Your answer must be an exact copy of the data below.

┌─ Task inputs

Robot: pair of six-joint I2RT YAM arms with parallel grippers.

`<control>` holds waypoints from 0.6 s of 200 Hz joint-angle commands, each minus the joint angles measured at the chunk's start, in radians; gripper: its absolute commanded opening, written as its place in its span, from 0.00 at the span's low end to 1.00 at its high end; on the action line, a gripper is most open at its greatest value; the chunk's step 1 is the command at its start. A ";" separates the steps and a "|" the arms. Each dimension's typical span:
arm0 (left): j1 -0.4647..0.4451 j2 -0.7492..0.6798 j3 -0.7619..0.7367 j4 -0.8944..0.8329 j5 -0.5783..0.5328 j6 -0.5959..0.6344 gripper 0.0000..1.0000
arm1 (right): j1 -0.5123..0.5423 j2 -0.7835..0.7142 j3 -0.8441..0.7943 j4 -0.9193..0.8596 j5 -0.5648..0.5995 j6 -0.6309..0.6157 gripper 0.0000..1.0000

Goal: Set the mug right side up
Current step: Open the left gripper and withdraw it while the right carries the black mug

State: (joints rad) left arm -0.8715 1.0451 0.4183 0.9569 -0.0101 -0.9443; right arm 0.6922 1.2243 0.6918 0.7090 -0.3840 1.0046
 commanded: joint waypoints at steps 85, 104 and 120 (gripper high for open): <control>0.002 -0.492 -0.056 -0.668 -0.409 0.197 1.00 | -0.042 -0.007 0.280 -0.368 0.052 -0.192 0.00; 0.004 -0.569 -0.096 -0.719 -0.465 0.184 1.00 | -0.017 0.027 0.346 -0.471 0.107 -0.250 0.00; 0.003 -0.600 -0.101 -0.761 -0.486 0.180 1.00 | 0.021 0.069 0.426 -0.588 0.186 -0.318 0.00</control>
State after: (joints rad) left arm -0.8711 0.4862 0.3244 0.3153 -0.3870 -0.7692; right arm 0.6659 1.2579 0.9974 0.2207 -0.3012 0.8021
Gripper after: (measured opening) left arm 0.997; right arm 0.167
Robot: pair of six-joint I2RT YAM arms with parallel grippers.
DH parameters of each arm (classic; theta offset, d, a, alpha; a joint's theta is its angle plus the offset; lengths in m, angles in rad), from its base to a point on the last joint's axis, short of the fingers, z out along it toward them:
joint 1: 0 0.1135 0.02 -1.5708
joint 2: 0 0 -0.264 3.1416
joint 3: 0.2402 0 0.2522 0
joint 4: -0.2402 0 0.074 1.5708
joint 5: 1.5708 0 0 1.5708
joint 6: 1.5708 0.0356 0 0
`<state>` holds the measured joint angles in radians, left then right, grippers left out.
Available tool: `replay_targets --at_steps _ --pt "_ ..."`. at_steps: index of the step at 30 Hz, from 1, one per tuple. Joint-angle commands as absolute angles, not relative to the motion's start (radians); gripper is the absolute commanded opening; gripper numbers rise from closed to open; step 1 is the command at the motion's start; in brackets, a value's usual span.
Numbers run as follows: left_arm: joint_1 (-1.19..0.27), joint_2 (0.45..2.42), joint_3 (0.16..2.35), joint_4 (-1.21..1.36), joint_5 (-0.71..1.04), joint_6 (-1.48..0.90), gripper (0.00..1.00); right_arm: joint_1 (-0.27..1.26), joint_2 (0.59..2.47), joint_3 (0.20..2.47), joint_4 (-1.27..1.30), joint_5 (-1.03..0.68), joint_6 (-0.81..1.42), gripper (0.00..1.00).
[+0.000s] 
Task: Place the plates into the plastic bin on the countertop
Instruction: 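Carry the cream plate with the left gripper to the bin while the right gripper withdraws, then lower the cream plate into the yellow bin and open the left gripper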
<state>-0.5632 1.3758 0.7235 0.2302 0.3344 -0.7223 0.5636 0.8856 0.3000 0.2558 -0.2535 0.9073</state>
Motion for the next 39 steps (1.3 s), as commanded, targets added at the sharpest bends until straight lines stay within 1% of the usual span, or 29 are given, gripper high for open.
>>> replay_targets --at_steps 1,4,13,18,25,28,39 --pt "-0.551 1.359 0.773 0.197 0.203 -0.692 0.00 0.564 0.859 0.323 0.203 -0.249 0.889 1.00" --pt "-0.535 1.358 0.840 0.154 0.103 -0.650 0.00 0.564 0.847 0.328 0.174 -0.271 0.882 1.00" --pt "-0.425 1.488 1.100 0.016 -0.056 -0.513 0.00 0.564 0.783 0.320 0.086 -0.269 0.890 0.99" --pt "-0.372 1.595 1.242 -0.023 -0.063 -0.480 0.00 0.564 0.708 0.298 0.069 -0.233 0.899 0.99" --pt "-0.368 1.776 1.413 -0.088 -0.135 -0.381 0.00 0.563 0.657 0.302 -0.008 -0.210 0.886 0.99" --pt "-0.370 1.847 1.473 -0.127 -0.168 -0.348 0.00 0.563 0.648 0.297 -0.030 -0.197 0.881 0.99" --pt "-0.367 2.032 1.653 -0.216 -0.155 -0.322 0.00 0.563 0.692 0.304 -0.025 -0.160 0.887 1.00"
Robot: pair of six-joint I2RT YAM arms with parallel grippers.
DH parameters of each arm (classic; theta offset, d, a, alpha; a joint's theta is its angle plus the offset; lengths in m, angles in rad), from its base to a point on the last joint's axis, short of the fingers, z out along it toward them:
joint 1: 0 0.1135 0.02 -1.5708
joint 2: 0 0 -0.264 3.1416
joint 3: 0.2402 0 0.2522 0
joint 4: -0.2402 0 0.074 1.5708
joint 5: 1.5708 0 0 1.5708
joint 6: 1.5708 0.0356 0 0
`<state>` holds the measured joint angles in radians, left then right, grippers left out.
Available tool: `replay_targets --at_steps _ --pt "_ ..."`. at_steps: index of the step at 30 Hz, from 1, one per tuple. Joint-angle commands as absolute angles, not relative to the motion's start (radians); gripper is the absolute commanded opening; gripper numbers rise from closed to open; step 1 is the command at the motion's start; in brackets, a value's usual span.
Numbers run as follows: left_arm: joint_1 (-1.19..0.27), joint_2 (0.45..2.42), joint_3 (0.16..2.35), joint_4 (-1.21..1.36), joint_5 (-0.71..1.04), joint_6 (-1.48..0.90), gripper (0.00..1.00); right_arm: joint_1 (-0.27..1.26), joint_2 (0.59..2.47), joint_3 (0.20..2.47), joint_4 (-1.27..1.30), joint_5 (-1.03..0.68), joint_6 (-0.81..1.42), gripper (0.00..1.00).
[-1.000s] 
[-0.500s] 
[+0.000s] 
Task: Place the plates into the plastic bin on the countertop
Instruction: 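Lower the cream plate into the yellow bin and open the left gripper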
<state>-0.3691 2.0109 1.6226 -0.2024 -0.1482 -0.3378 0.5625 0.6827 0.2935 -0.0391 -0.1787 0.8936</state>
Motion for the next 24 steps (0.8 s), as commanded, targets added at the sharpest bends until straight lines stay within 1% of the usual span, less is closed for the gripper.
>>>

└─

▸ **Written reply**:
Robot: pair of six-joint I2RT YAM arms with parallel grippers.

`<control>` holds waypoints from 0.6 s of 200 Hz joint-angle commands, each minus the joint angles measured at the chunk's start, in radians; gripper: its absolute commanded opening, written as its place in its span, from 0.00 at the span's low end to 1.00 at its high end; on the action line, a gripper is most open at its greatest value; the chunk's step 1 is the command at its start. A ";" separates the steps and a "|" the arms. Each dimension's typical span:
arm0 (left): j1 -0.4647..0.4451 j2 -0.7492..0.6798 j3 -0.7619..0.7367 j4 -0.8944..0.8329 j5 -0.5783..0.5328 j6 -0.5959..0.6344 gripper 0.0000..1.0000
arm1 (right): j1 -0.5123..0.5423 j2 -0.7835..0.7142 j3 -0.8441..0.7943 j4 -0.9193..0.8596 j5 -0.5648..0.5995 j6 -0.6309..0.6157 gripper 0.0000..1.0000

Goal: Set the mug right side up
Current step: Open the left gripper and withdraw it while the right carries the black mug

State: (joints rad) left arm -0.8715 1.0451 0.4183 0.9569 -0.0101 -0.9443; right arm 0.6922 1.2243 0.6918 0.7090 -0.3840 1.0046
 commanded: joint waypoints at steps 85, 104 and 120 (gripper high for open): <control>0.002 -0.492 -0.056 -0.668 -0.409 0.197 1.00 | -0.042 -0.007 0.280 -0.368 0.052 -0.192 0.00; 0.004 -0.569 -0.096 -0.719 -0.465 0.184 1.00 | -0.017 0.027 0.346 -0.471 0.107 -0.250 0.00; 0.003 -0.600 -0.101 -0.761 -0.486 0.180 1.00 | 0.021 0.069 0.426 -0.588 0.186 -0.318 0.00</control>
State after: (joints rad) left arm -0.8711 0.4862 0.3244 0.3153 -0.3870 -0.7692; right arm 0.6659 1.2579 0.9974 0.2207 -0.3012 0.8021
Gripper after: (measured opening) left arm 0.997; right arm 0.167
Robot: pair of six-joint I2RT YAM arms with parallel grippers.
DH parameters of each arm (classic; theta offset, d, a, alpha; a joint's theta is its angle plus the offset; lengths in m, angles in rad), from its base to a point on the last joint's axis, short of the fingers, z out along it toward them:
joint 1: 0 0.1135 0.02 -1.5708
joint 2: 0 0 -0.264 3.1416
joint 3: 0.2402 0 0.2522 0
joint 4: -0.2402 0 0.074 1.5708
joint 5: 1.5708 0 0 1.5708
joint 6: 1.5708 0.0356 0 0
`<state>` holds the measured joint angles in radians, left then right, grippers left out.
Available tool: `replay_targets --at_steps _ --pt "_ ..."`. at_steps: index of the step at 30 Hz, from 1, one per tuple. Joint-angle commands as absolute angles, not relative to the motion's start (radians); gripper is the absolute commanded opening; gripper numbers rise from closed to open; step 1 is the command at the motion's start; in brackets, a value's usual span.
Numbers run as follows: left_arm: joint_1 (-1.19..0.27), joint_2 (0.45..2.42), joint_3 (0.16..2.35), joint_4 (-1.21..1.36), joint_5 (-0.71..1.04), joint_6 (-1.48..0.90), gripper (0.00..1.00); right_arm: joint_1 (-0.27..1.26), joint_2 (0.59..2.47), joint_3 (0.20..2.47), joint_4 (-1.27..1.30), joint_5 (-1.03..0.68), joint_6 (-0.81..1.42), gripper (0.00..1.00).
[+0.000s] 
Task: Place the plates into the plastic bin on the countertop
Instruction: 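Carry the cream plate with the left gripper to the bin while the right gripper withdraws, then lower the cream plate into the yellow bin and open the left gripper
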<state>-0.5632 1.3758 0.7235 0.2302 0.3344 -0.7223 0.5636 0.8856 0.3000 0.2558 -0.2535 0.9073</state>
Motion for the next 39 steps (1.3 s), as commanded, targets added at the sharpest bends until straight lines stay within 1% of the usual span, or 29 are given, gripper high for open.
>>> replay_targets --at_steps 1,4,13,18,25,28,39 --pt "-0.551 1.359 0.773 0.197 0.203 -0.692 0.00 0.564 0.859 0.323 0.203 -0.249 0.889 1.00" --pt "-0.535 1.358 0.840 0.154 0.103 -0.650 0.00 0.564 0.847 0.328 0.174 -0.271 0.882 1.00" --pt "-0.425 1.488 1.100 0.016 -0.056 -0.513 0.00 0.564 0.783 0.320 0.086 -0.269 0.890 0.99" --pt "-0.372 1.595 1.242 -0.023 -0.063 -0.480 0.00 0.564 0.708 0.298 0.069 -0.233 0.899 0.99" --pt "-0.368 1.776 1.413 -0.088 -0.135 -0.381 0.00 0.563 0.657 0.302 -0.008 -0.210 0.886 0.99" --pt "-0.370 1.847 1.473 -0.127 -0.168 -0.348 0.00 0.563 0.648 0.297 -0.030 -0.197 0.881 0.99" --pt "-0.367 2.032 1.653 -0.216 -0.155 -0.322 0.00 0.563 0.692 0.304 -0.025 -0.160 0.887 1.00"
Robot: pair of six-joint I2RT YAM arms with parallel grippers.
DH parameters of each arm (classic; theta offset, d, a, alpha; a joint's theta is its angle plus the offset; lengths in m, angles in rad), from its base to a point on the last joint's axis, short of the fingers, z out along it toward them:
joint 1: 0 0.1135 0.02 -1.5708
joint 2: 0 0 -0.264 3.1416
joint 3: 0.2402 0 0.2522 0
joint 4: -0.2402 0 0.074 1.5708
joint 5: 1.5708 0 0 1.5708
joint 6: 1.5708 0.0356 0 0
`<state>` holds the measured joint angles in radians, left then right, grippers left out.
Available tool: `replay_targets --at_steps _ --pt "_ ..."`. at_steps: index of the step at 30 Hz, from 1, one per tuple. Joint-angle commands as absolute angles, not relative to the motion's start (radians); gripper is the absolute commanded opening; gripper numbers rise from closed to open; step 1 is the command at the motion's start; in brackets, a value's usual span.
Numbers run as follows: left_arm: joint_1 (-1.19..0.27), joint_2 (0.45..2.42), joint_3 (0.16..2.35), joint_4 (-1.21..1.36), joint_5 (-0.71..1.04), joint_6 (-1.48..0.90), gripper (0.00..1.00); right_arm: joint_1 (-0.27..1.26), joint_2 (0.59..2.47), joint_3 (0.20..2.47), joint_4 (-1.27..1.30), joint_5 (-1.03..0.68), joint_6 (-0.81..1.42), gripper (0.00..1.00).
[-1.000s] 
[-0.500s] 
[+0.000s] 
Task: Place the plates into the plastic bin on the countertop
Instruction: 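Lower the cream plate into the yellow bin and open the left gripper
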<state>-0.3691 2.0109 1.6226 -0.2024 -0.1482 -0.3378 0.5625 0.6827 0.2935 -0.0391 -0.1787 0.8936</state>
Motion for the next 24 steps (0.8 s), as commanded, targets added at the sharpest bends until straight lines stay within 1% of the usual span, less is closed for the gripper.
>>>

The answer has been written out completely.